目が覚めると
目が覚めると知らない場所にいた。
周囲を見る。おそらく病室だ。
ナースコールを押すが反応がない。
改めて周囲を見る。日中だが物音がしない。
病院内を探すも誰もおらず、大声で人を呼んでも反応がない。
外に出るが状況は変わらない。
しばらくして動物もいない事に気がつく。
樹木や花壇を見るが、虫も見つからない。
花壇の花が咲いているということは、人がいなくなって間もないのだろうか。
意識のない間に何があったのだろう。
私の当たり前
私は君が心配なんだ。
いつも何かに怯えているから。
君をずっと見守って、何かあれば助けてあげる。
君は遠慮や気遣いをしすぎてしまう人だから、私に助けてと言えないんだよね。
だから君に要らぬ気遣いをさせないように、影からそっと見守るね。
君といつも一緒に帰っている人にやめて欲しいと言えないんだね。
私が代わりに言ってあげたよ。
なんだか凄く怒っていたけど、迷惑をかけている自覚がないんだろうね。
そんな人は社会の迷惑だから、いなくなってもらったよ。
君が知ったら自分を責めてしまうから、誰にも気づかれないようにしたからね。
君の為なら、このくらい当たり前だよ。
街の明かり
都会は夜でも暗くならない。
街の各所に明かりがあるからだ。
全ての明かりの元に人がいる。
それでも昼よりずっと少ない。
そしてそのほとんどは見ず知らずの他人だ。
国や世界の広さを考えれば決して広くはないこの土地に、いったいどれほどの人が集まっているのだろう。

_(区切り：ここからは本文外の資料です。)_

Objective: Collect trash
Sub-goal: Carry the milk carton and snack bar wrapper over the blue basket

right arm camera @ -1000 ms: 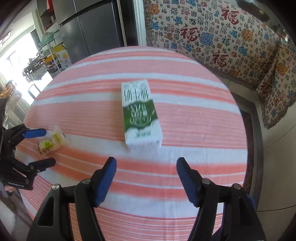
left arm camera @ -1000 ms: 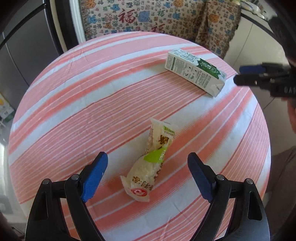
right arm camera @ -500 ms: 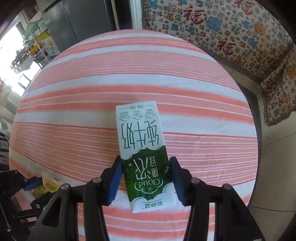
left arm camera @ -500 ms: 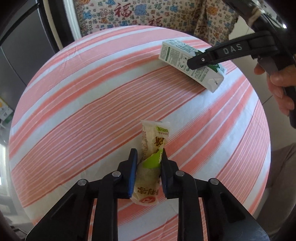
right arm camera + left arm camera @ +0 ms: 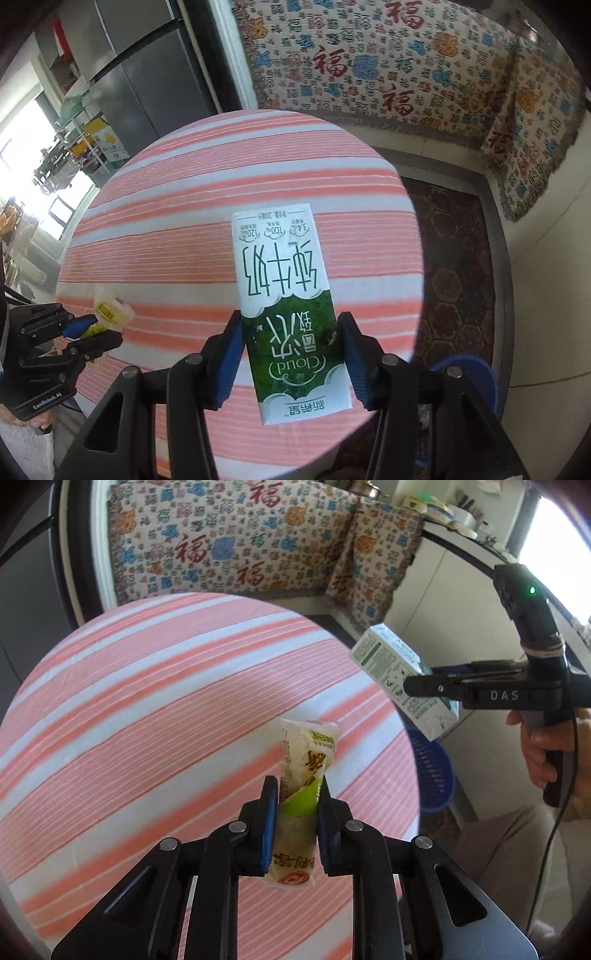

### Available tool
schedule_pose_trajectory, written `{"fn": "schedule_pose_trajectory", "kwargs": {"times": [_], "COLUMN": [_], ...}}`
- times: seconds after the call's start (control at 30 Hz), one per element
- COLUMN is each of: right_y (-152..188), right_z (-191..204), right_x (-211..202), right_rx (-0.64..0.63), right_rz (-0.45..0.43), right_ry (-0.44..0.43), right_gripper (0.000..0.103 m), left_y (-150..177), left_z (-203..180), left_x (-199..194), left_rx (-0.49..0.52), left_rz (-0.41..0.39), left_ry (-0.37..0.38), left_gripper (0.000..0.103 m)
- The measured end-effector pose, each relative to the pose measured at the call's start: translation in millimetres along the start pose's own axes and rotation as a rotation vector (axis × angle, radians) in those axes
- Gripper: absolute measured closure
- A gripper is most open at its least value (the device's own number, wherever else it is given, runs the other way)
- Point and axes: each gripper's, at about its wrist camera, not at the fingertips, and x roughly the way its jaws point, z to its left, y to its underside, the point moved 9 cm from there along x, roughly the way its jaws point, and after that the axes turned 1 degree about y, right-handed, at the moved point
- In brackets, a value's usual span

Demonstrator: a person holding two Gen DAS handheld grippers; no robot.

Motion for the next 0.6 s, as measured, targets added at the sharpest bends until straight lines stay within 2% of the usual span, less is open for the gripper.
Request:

それほど人が密集している都会に大きな災害が訪れれば、人が少ない土地よりもずっと多くの悲鳴で溢れ、死体の山となるだろう。
その光景を見る事ができるだろうか。
そんな密かな楽しみを悟られぬよう、私は今日も変わり映えのない都会の日常を生きる。
七夕
7月7日、七夕
年に一度だけ、彦星と織姫が会える日
きちんと働いていれば、毎日会えたのに
友だちの思い出
私には友達などいなかった。
思い出などない。
奴らは友達などではない。
私の人生を歪めた奴ら。
どういうつもりであんな事をしたのだろう。
友達面をされると腹が立つ。
それでも奴らとの思い出を語れというのなら、奴らが私に行った悪行の数々を話そう。